The rap on Lucinda Williams has long been that she's a gifted songwriter " perhaps the finest of her generation " but also a maddening perfectionist and control freak.


There's a perfectly good explanation for such exacting behavior, said Williams, who takes the stage Thursday night at Diamond Ballroom.

She points to one of her earliest experiences in the recording studio, a folk album she cut back in 1980 for Smithsonian Folkways. On the final day of recording, Williams discovered that the engineer had added drums to all the tracks without consulting her first.

"It doesn't seem like a big deal now, but at the time I was pretty horrified," she said with a flustered laugh. "It was my welcome to the music business. To make matters worse, he absconded with the money and left town without paying the studio."

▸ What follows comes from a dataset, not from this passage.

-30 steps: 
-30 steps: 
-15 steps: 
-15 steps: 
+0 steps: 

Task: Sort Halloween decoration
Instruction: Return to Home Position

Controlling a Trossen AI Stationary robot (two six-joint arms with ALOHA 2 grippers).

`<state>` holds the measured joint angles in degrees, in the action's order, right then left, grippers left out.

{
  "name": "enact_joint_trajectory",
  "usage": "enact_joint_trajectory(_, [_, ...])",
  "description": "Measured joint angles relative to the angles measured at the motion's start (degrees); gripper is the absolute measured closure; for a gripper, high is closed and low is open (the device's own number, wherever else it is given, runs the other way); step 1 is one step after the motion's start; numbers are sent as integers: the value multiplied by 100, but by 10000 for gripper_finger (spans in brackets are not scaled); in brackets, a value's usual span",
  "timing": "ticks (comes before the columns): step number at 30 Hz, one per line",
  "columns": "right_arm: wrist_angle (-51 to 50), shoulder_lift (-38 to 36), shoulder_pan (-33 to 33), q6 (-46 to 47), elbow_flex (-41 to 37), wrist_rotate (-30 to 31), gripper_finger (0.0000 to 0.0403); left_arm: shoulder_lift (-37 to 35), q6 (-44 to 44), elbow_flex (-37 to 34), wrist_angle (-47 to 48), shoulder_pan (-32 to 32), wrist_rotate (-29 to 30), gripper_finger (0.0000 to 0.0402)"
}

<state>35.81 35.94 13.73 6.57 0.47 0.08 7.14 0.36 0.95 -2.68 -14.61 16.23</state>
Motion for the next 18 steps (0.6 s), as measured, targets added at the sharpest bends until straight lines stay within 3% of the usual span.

But Williams makes no apologies for her musical meticulousness.

"I'm one of these people who, when they're in there (recording), I'm very deliberate. But a lot of artists are. I don't know why I got singled out," she said. "Whatever it takes to make it good, you know?"

She should know. Her seamless fusion of country, blues, folk and Americana has produced some of the most mesmerizing music of the past 30 years.

She first attracted widespread notice in 1993, when Mary Chapin Carpenter scored a crossover hit with Williams' song, "Passionate Kisses." Five years later, Williams released her "Car Wheels on a Gravel Road" to rave reviews. The album went gold and snagged the singer/songwriter a second Grammy (the first being for "Passionate Kisses"). Her 2001 follow-up, "Essence," garnered critical praise and a third Grammy.

The daughter of celebrated poet Miller Williams, her stripped-down musical soundscape and lyrical obsessions " unrequited love and broken relationships " yield the raw catharsis of a summer thunderstorm. No wonder, then, that Time magazine in 2002 dubbed her America's best songwriter.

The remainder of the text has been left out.